A systematic literature review identified 12 previously reported cases of brucellosis complicated by secondary HLH (Table 2). The cohort consisted of 12 patients aged 25 to 75 years, with a balanced male-to-female ratio of 1:1. Epidemiological exposure was documented in 11/12 cases, including occupational or direct animal contact (6 cases: livestock farming or sheepherding), dietary exposure (2 cases: consumption of unpasteurized dairy), and recent travel to brucellosis-endemic regions (1 case). All these patients were admitted to the hospital with a fever of unknown origin, similar to our patient. Blood cultures were performed in all 12 cases of brucellosis, and three of these patients underwent additional bone marrow cultures. Brucella species were isolated in 9 blood cultures. Among the 3 patients with negative blood cultures, bone marrow culture was performed in one case, which also showed negative results, but the Brucella serology was positive. All 12 cases met the HLH-2004 diagnostic criteria. Each patient presented with fever, pancytopenia, and hyperferritinemia. Bone marrow aspiration was conducted in all patients. However, only three patients were tested for NK cell activity and soluble CD25 (sCD25). Notably, one case showed no evidence of hemophagocytosis on the bone marrow smear and lacked both NK cell activity and sCD25 testing. Given that fever and splenomegaly are common manifestations of brucellosis and also key diagnostic criteria for HLH, a comprehensive diagnostic evaluation is strongly recommended for patients with brucellosis complicated by HLH. In the cases reported here, the diagnostic tests for HLH included assessment of NK cell activity, sCD25 levels, and even PET-CT imaging, providing robust justification for the diagnosis.

Table 2

Table 2. Case report and summary of brucellosis complicated with hemophagocytic syndrome.

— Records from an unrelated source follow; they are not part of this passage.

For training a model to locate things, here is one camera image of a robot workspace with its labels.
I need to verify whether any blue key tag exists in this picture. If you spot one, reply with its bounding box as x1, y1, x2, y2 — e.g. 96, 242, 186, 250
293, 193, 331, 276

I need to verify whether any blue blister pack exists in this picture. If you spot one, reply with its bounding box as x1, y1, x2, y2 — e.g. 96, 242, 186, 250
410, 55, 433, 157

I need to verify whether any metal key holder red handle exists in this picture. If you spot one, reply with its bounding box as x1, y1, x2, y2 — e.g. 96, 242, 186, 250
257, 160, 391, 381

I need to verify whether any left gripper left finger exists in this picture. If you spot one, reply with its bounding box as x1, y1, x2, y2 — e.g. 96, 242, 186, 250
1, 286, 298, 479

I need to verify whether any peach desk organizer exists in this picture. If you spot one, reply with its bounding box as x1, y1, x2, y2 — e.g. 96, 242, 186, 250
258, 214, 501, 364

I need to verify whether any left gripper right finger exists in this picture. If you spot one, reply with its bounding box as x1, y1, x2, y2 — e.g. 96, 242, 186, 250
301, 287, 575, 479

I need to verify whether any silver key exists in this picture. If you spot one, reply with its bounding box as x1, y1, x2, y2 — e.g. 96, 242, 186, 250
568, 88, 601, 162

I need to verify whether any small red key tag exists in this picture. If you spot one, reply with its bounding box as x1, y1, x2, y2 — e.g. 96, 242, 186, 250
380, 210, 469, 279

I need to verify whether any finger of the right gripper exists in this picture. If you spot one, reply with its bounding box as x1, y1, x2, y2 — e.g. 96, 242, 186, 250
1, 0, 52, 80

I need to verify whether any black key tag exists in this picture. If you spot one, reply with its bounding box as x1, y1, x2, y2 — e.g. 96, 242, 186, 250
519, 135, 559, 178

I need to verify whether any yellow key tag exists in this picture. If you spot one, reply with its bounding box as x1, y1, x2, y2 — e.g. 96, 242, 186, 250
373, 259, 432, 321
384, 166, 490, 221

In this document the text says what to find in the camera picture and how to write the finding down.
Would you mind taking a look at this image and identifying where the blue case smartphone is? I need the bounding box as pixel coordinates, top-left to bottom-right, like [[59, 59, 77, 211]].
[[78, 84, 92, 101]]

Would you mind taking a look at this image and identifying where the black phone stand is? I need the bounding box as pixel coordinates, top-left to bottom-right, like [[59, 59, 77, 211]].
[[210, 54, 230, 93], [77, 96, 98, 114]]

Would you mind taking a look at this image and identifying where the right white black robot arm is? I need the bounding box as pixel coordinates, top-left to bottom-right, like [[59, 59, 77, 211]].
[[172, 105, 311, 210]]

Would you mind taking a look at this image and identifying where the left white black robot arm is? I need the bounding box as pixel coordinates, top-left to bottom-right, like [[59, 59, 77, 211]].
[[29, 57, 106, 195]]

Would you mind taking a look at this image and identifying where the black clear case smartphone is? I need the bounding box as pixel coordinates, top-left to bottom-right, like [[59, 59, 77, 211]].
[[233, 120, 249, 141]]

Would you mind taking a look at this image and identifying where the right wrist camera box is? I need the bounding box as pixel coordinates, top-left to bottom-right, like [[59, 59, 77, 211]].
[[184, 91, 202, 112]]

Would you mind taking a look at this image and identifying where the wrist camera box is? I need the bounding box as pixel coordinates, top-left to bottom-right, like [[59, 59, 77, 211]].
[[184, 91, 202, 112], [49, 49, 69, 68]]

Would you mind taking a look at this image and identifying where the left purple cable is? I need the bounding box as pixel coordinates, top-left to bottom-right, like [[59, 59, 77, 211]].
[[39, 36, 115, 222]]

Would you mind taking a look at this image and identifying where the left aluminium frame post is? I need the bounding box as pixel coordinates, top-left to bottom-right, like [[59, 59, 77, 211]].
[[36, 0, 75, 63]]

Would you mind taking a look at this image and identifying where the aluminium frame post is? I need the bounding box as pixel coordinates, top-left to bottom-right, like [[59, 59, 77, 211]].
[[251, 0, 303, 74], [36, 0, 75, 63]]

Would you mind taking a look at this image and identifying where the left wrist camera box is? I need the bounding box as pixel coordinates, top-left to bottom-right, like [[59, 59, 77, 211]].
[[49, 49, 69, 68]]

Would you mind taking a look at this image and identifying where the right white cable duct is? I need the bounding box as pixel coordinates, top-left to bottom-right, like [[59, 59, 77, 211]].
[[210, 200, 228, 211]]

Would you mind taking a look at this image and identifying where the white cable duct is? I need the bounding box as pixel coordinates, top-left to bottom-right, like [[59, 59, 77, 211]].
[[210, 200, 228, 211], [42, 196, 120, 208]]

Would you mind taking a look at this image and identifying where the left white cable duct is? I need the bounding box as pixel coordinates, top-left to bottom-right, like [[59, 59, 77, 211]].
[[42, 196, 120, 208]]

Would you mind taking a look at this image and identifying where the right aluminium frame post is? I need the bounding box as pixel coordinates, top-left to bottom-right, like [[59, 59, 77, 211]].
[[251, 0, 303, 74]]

Brucella-associated HLH progresses rapidly and has a high mortality rate. The prognosis for patients varies based on the severity of the underlying disease and the symptoms presented. Previous studies have indicated that HLH induced by intracellular infections typically does not necessitate HLH-94 therapy and is more effectively treated with specific antimicrobial therapy (36, 37). Among the 12 cases reviewed, 5 patients received a combination of corticosteroids and anti-brucellosis therapy, one patient underwent a regimen of corticosteroids, chemotherapy, and anti-brucellosis treatment, while six patients were managed exclusively with anti-brucellosis therapies (Table 2). Corticosteroids may be avoided in patients who respond quickly to antibiotic therapy and exhibit mild clinical manifestations of HLH. However, in severe cases, especially those complicated by other infections or organ failure. A short course of corticosteroids and/or intravenous immunoglobulin therapy should be considered to manage HLH. Although clear diagnostic criteria for brucellosis combined with HLH are lacking, patients exhibiting clinical features of Brucella-associated HLH require immediate empirical anti-brucellosis therapy. These findings suggest that controlling the primary infection may directly interrupt the pathological process of HLH. Timely intervention significantly reduces the risk of mortality, as delayed treatment can exacerbate organ damage mediated by inflammation storms.

Limitations

As the main type of participants included were case reports, the quality of the studies was not high. This significantly reduces the robustness of the synthesis. Due to the limited data in this review, further similar cases are needed to elucidate this disease.

Summary

Brucella infections cannot be overlooked. HLH associated with brucellosis typically affects children but is increasingly being diagnosed in adults. Brucellosis should be suspected in patients presenting with a fever of unknown origin and pancytopenia, regardless of their epidemiological history. Furthermore, HLH should be included in the differential diagnosis of severe complications arising from brucellosis. To ensure that patients receive effective treatment, clinicians urgently need to establish a clear definition of Brucella-associated HLH for accurate diagnosis. A prospective multicenter cohort study can be conducted to determine the incidence, risk factors, and early prediction models of Brucella-related HLH. Multi-omics analysis can reveal the key immune pathways involved in Brucella-induced HLH, and further investigation to inform targeted therapies.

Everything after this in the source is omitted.